Gene Therapy: Cure for Cancer

What is Gene Therapy?

Human gene therapy seeks to modify or manipulate the expression of a gene or to alter the biological properties of living cells for therapeutic use. Gene therapy is a technique that modifies a person’s genes to treat or cure disease. Gene therapies can work by several mechanisms:

• Replacing a disease-causing gene with a healthy copy of the gene.
• Inactivating a disease-causing gene that is not functioning properly.
• Introducing a new or modified gene into the body to help treat disease.

Gene therapy products are being studied to treat diseases including cancer, genetic diseases, and infectious diseases.

There are a variety of types of gene therapy products, including:

• Plasmid DNA: Circular DNA molecules can be genetically engineered to carry therapeutic genes into human cells.
• Viral vectors: Viruses have a natural ability to deliver genetic material into cells, and therefore some gene therapy products are derived from viruses. Once viruses have been modified to remove their ability to cause infectious disease, these modified viruses can be used as vectors (vehicles) to carry therapeutic genes into human cells.
• Bacterial vectors: Bacteria can be modified to prevent them from causing infectious disease and then used as vectors (vehicles) to carry therapeutic genes into human tissues.
• Human gene editing technology: The goals of gene editing are to disrupt harmful genes or to repair mutated genes.
• Patient-derived cellular gene therapy products: Cells are removed from the patient, genetically modified (often using a viral vector) and then returned to the patient.
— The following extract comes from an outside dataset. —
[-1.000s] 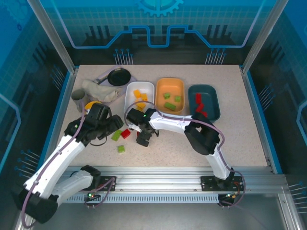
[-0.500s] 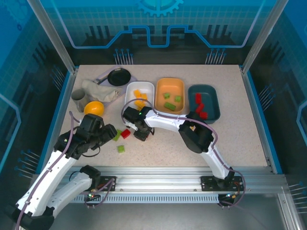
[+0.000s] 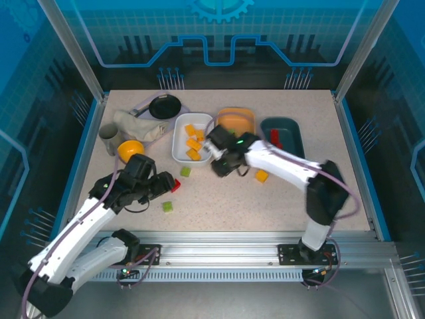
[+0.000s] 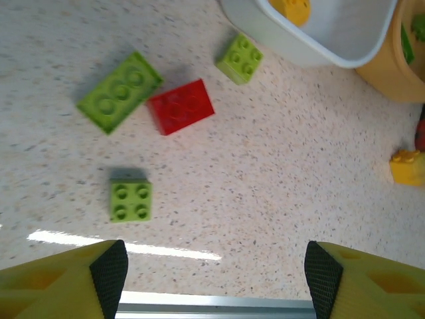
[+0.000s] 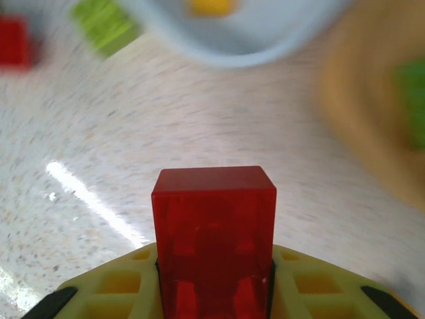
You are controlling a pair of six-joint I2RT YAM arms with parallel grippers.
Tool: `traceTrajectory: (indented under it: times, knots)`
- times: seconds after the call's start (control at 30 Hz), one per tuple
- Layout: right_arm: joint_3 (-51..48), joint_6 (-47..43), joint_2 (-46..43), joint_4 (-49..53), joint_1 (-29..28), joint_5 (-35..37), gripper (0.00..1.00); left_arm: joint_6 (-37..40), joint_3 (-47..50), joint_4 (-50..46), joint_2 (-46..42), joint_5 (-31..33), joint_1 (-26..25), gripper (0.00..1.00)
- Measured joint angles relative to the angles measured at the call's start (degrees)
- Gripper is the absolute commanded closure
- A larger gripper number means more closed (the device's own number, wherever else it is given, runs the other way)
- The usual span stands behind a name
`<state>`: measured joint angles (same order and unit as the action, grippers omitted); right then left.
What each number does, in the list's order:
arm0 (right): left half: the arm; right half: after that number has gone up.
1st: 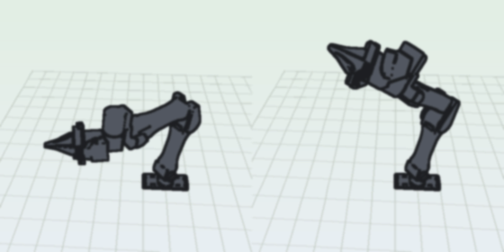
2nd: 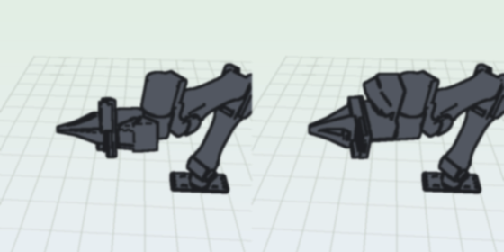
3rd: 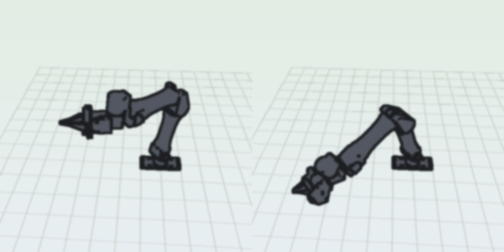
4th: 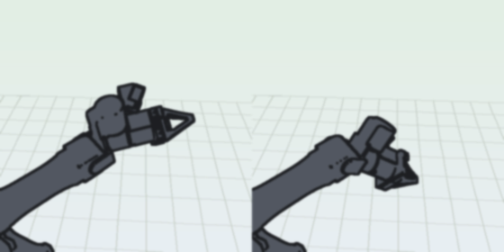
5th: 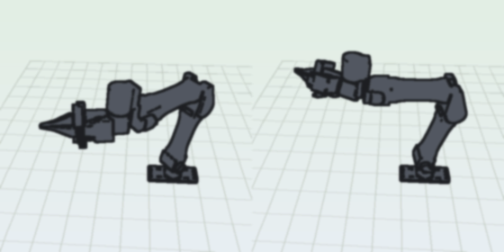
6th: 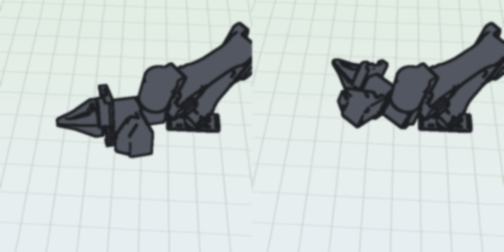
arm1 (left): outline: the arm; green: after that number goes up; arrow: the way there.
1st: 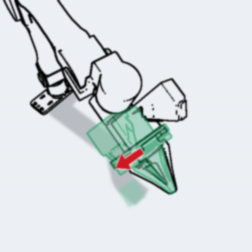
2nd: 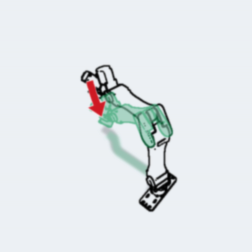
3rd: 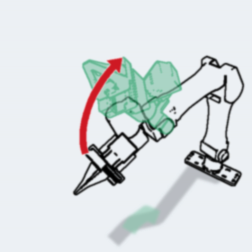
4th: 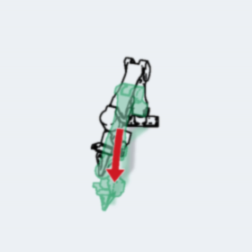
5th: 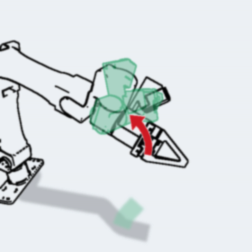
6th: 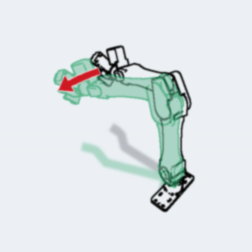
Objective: Sort the legos into containers by color
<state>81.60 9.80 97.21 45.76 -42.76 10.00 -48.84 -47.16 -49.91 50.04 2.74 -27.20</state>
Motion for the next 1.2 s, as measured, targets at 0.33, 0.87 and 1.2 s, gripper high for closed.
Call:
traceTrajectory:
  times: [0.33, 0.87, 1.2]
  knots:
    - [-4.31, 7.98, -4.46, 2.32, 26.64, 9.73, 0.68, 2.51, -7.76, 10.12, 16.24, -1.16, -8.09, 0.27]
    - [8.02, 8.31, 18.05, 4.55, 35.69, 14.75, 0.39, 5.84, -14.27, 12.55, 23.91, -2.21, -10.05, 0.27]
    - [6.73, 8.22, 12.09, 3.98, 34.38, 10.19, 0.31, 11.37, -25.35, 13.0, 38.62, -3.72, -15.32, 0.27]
How could gene therapy cure cancer?

Gene therapy is a way of treating or preventing disease by altering the genetic instructions within an individual’s cells. Genes are responsible for virtually every aspect of cell life: they hold the code for proteins that enable cells to grow, function, and divide. When a gene is defective, it can give rise to proteins that are unable to do their job. When a gene is missing, or is overactive, important bodily functions may be impaired. The goal of gene therapy is to correct such problems by fixing them at the source. Gene therapy can involve replacing abnormal or absent genes with healthy ones that enable cells to produce useful proteins. It also can involve changing the way genes are regulated, so that under- or overactive genes operate properly. Finally, gene therapy can be used to express entirely foreign genes in cells that alter their function and/or survival.

A variety of efforts are underway to apply gene therapy to cancer treatment. Most are in early, exploratory stages, where they’re being studied in the laboratory or in clinical research trials. One approach, however, known as CAR T-cell therapy, has received approval from the U.S. Food and Drug Administration for use as a therapy in certain groups of patients and is expected to receive additional approvals in the near future. Research in gene therapy for cancer is currently focused in multiple areas, including genetically engineered viruses that directly kill cancer cells, gene transfer to alter the abnormal functioning of cancer cells, and immunotherapy (which includes CAR T-cell therapy), which helps the immune system better find and kill tumor cells.

How does ‘base editing’ help in curing cancerous T-cells?

Allogeneic chimeric antigen receptor T-cell (CART) therapies require multiple gene edits to be clinically tractable. Most allogeneic CARTs have been created using gene editing techniques that induce DNA double-stranded breaks (DSBs), resulting in unintended on-target editing outcomes with potentially unforeseen consequences. Cytosine base editors (CBEs) install C•G to T•A point mutations in T cells, with between 90% and 99% efficiency to silence gene expression without creating DSBs, greatly reducing or eliminating undesired editing outcomes following multiplexed editing as compared with clustered regularly interspaced short palindromic repeats (CRISPR)/CRISPR-associated protein 9 (Cas9).

What is CRISPR Technique? How does the CRISPR-cas9 system work?

Genome editing (also called gene editing) is a group of technologies that give scientists the ability to change an organism’s DNA. These technologies allow genetic material to be added, removed, or altered at particular locations in the genome. Advanced research has allowed scientists to develop the highly effective Clustered Regularly Interspaced Palindromic Repeat (CRISPR) -associated proteins based systems. This system allows for targeted intervention at the genome sequence. This tool has opened up various possibilities in plant breeding. Using this tool, agricultural scientists can now edit the genome to insert specific traits in the gene sequence.

CRISPR-Cas9 is a unique technology that enables geneticists and medical researchers to edit parts of the genome by removing, adding or altering sections of the DNA sequence.